An Efficient Maximal Ancestral Graph Listing Algorithm

Authors: Tian-Zuo Wang, Wen-Bo Du, Zhi-Hua Zhou

ICML 2024 | Conference PDF | Archive PDF | Plain Text | LLM Run Details

Reproducibility Variable Result LLM Response
Research Type Experimental The empirical analysis demonstrates the superiority of our proposed method on efficiency and effectiveness.
Researcher Affiliation Academia 1National Key Laboratory for Novel Software Technology, Nanjing University, Nanjing, 210023, China. Correspondence to: Zhi-Hua Zhou <zhouzh@lamda.nju.edu.cn>.

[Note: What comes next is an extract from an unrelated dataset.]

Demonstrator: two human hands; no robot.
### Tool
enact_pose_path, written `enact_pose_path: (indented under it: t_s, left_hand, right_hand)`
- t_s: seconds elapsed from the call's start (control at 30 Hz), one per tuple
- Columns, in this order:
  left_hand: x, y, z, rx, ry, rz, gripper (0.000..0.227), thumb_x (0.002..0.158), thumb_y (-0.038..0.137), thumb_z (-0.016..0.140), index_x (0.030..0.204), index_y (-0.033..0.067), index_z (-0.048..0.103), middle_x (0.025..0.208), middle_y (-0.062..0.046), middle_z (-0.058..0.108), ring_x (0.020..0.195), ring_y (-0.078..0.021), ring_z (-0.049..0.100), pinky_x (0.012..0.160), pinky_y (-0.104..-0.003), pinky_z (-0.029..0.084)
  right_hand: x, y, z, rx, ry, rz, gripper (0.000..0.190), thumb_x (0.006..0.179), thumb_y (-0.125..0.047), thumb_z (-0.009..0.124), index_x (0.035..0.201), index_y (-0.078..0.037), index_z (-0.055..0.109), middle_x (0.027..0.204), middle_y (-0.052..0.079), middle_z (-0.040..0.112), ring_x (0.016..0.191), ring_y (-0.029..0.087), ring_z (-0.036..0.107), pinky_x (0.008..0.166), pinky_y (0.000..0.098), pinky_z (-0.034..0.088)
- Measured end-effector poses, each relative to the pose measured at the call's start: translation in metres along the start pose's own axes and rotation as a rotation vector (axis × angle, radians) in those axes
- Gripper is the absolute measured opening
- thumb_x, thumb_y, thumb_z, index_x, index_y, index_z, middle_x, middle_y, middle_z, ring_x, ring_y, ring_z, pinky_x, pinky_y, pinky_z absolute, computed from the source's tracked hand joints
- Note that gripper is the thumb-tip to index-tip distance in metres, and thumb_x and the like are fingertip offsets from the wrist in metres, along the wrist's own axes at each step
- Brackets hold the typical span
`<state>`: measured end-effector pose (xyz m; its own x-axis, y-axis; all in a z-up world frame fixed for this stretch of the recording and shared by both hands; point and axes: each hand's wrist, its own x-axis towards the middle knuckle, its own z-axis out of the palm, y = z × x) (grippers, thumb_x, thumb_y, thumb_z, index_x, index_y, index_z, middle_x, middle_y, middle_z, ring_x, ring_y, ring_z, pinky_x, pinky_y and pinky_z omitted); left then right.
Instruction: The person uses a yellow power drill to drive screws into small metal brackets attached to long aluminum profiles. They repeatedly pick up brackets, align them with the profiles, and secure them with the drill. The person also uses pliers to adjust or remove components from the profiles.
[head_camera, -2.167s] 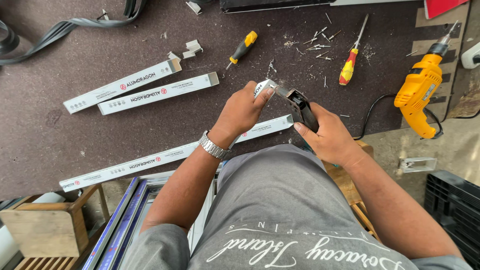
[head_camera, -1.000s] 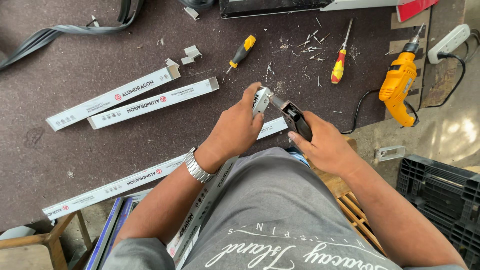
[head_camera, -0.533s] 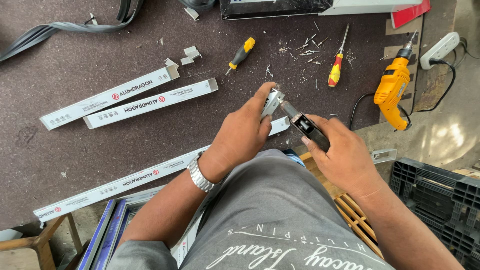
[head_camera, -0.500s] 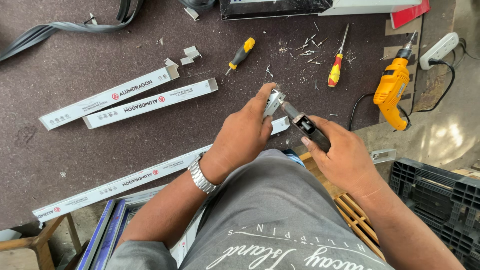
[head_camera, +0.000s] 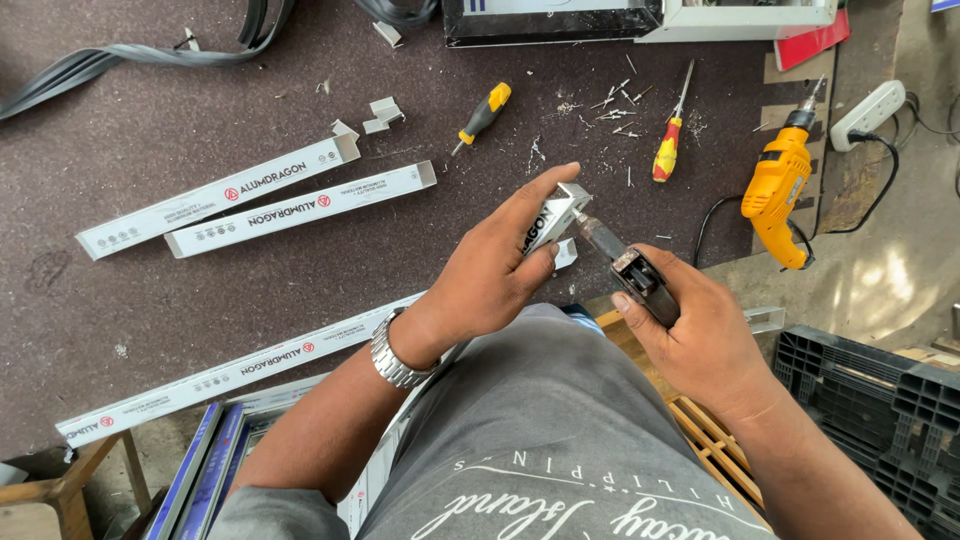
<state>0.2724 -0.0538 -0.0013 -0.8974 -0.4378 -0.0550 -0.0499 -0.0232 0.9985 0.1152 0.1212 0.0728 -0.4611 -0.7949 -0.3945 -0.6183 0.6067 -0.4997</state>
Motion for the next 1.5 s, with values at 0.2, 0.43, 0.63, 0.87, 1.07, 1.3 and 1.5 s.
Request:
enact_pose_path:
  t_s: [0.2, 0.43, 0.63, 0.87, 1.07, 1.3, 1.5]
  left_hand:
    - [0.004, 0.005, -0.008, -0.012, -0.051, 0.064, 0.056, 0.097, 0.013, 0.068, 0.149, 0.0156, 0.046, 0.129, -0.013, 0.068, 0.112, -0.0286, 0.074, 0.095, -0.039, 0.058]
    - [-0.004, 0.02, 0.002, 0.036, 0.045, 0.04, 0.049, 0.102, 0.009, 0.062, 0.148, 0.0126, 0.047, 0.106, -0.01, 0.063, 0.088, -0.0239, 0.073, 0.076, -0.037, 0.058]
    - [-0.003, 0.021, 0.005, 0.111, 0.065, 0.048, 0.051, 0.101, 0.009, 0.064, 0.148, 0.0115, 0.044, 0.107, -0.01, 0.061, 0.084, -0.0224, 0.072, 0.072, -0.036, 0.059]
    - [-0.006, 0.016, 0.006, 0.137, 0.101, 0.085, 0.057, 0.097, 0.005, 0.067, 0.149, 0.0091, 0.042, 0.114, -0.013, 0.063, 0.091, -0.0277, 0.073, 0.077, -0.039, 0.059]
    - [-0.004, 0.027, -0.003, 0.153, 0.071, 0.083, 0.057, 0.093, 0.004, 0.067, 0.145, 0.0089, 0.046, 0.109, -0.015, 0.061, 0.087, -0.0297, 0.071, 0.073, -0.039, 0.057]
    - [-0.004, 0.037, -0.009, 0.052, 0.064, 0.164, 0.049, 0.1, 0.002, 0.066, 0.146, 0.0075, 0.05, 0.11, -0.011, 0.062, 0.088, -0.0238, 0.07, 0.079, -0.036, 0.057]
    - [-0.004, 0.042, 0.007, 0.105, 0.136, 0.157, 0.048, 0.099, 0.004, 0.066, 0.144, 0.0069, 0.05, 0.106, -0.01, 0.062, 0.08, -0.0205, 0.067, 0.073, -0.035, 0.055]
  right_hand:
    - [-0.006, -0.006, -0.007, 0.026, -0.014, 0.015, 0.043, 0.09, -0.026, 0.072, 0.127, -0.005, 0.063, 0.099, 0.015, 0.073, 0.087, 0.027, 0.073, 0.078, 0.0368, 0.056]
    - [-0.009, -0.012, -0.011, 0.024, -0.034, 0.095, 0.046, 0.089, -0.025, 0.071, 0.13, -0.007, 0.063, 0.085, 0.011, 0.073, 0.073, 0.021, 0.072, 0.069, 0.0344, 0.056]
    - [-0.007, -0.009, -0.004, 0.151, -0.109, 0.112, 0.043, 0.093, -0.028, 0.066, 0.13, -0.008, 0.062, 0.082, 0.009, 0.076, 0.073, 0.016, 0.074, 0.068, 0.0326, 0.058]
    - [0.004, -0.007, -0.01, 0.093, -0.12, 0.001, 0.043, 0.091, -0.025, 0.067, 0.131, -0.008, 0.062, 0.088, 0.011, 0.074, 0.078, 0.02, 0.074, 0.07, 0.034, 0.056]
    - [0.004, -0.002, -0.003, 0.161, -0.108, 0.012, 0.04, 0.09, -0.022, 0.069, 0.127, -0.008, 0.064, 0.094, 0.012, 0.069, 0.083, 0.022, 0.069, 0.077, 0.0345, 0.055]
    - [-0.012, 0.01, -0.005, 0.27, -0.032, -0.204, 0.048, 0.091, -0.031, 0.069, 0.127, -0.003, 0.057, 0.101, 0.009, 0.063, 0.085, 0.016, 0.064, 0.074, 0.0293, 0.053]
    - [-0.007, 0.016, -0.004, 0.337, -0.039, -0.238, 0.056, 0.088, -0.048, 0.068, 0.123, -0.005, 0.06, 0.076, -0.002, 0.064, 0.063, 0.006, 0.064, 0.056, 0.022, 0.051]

Pseudocode Yes Algorithm 1 Evaluating the third condition of Thm. 1; Algorithm 2 Updating a PMG with a valid local transformation of X represented by C; Algorithm 3 MAGLIST; Algorithm 4 BRUTEFORCE
Open Source Code No The paper mentions existing causality software packages (pcalg, causaldag) but does not provide a statement or link for the open-sourcing of the code for its own described methodology.
Open Datasets No The paper states 'We generate simulated PAGs' and 'we generate 100 Erdös-Rényi graph as the true DAGs' but does not use a publicly available or open dataset with access information.

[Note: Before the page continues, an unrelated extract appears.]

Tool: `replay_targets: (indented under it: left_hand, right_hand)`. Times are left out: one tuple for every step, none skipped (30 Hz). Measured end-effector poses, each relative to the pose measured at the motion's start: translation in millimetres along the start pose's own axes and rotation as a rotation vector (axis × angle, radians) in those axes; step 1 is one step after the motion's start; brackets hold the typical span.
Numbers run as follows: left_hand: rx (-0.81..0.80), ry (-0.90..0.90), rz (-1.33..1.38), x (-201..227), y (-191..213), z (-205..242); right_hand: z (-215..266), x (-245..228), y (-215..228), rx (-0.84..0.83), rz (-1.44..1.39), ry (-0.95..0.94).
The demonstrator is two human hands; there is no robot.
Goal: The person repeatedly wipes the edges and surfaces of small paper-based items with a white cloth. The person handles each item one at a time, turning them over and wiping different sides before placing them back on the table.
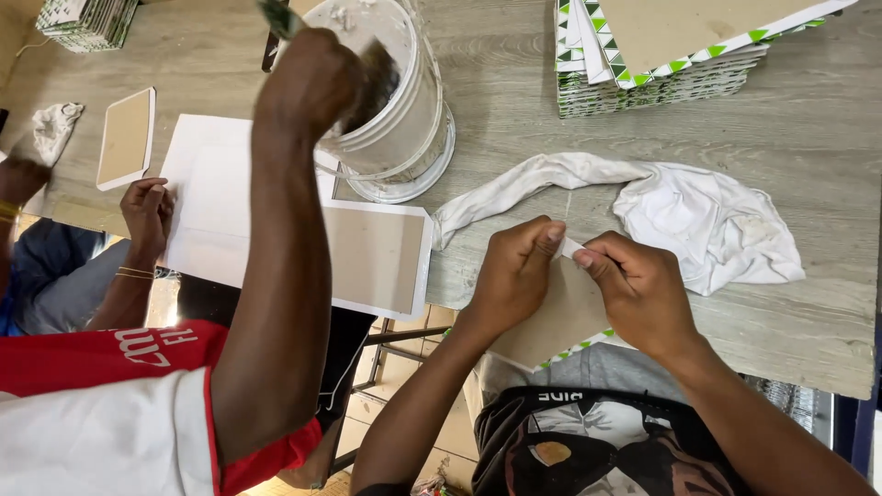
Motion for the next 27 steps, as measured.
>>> replay_targets:
  left_hand:
    - [-0.047, 0.122, 0.155, -11, -3, 2]
    - [-0.048, 0.117, 0.156, -3, -1, 0]
    - [-0.079, 0.024, 0.044, 10, 0, -1]
    - [-0.112, -0.066, -0.069, 23, 0, 0]
    - [-0.116, -0.067, -0.068, 23, 0, -1]
    - [-0.071, -0.110, -0.135, 25, 3, -3]
    - [-0.027, -0.153, -0.201, 26, 7, -4]
    - [-0.027, -0.150, -0.202, 18, 17, -6]
    - [0.060, -0.183, -0.190, 14, 33, -10]
    - [0.146, -0.221, -0.175, 10, 49, -16]
    - [0.143, -0.224, -0.172, 5, 55, -17]
    - [0.302, -0.091, -0.171, -11, 75, -20]
    - [0.459, 0.046, -0.167, -29, 95, -20]
    - [0.454, 0.053, -0.164, -16, 100, -25]
    - [0.564, 0.101, -0.096, -8, 115, -28]
    - [0.671, 0.145, -0.026, 0, 129, -32]
    - [0.666, 0.149, -0.023, -2, 126, -30]
    - [0.642, 0.167, 0.004, -6, 124, -29]
    - [0.619, 0.185, 0.031, -10, 122, -28]
    - [0.619, 0.185, 0.029, -8, 119, -24]
    - [0.569, 0.181, 0.006, -6, 112, -22]
    - [0.515, 0.177, -0.013, -4, 104, -21]
    - [0.512, 0.178, -0.013, -12, 101, -16]
    - [0.494, 0.173, 0.016, -19, 96, -13]
    - [0.475, 0.168, 0.044, -26, 91, -10]
    - [0.485, 0.165, 0.045, -25, 93, -9]
    - [0.520, 0.174, 0.046, -25, 97, -7]
  right_hand:
    - [0, -4, 1, -0.004, 0.000, 0.007]
    - [-2, -12, 1, 0.000, 0.000, 0.010]
    - [-4, -19, 0, -0.011, -0.016, 0.013]
    - [-5, -26, -1, -0.023, -0.031, 0.011]
    - [-4, -21, 0, -0.019, -0.031, 0.010]
    - [-3, -17, -2, -0.047, -0.033, 0.014]
    - [-2, -12, -4, -0.074, -0.035, 0.019]
    - [-5, -5, 6, -0.076, -0.035, 0.017]
    - [-6, 13, 7, -0.186, 0.158, -0.042]
    - [-6, 32, 12, -0.288, 0.351, -0.100]
    - [-6, 37, 17, -0.284, 0.352, -0.100]
    - [-9, 44, 26, -0.217, 0.190, -0.189]
    - [-12, 52, 35, -0.150, 0.027, -0.275]
    - [-10, 53, 33, -0.148, 0.031, -0.283]
    - [-11, 50, 36, -0.070, -0.138, -0.275]
    - [-13, 48, 39, 0.013, -0.308, -0.262]
    - [-12, 44, 38, 0.018, -0.304, -0.265]
    - [-15, 35, 36, 0.038, -0.296, -0.208]
    - [-17, 25, 35, 0.058, -0.287, -0.152]
    - [-22, 17, 29, 0.056, -0.288, -0.153]
    - [-28, 9, 25, 0.060, -0.264, -0.150]
    - [-33, 0, 22, 0.068, -0.238, -0.147]
    - [-35, 21, 19, 0.071, -0.237, -0.149]
    - [-40, 34, 17, 0.074, -0.182, -0.064]
    - [-44, 47, 15, 0.076, -0.127, 0.021]
    - [-44, 36, 9, 0.069, -0.126, 0.030]
    - [-44, 23, 7, 0.108, -0.084, 0.061]
Point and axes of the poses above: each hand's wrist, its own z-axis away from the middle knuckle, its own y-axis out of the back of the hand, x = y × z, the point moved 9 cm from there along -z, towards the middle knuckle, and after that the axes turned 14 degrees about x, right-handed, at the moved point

Dataset Splits No The paper describes simulation parameters ('number of vertices d {6, 8, 10, 12, 14, 16}', 'probability of an edge... ρ {0.1, 0.2, 0.3, 0.4, 0.5}') but does not specify training/validation/test dataset splits, as it does not involve training a machine learning model on data splits.
Hardware Specification No The paper does not provide specific details about the hardware (e.g., CPU, GPU models, memory) used for running the experiments.
Software Dependencies No The paper mentions the use of 'causality software package such as pcalg [...] and causaldag [...]' but does not specify the version numbers of these or any other software dependencies used in their experiments.
Experiment Setup Yes We set the maximal running time for MAG listing given each PAG by 1800 seconds. For each parameter combination, we generate 100 Erdös-Rényi graph as the true DAGs.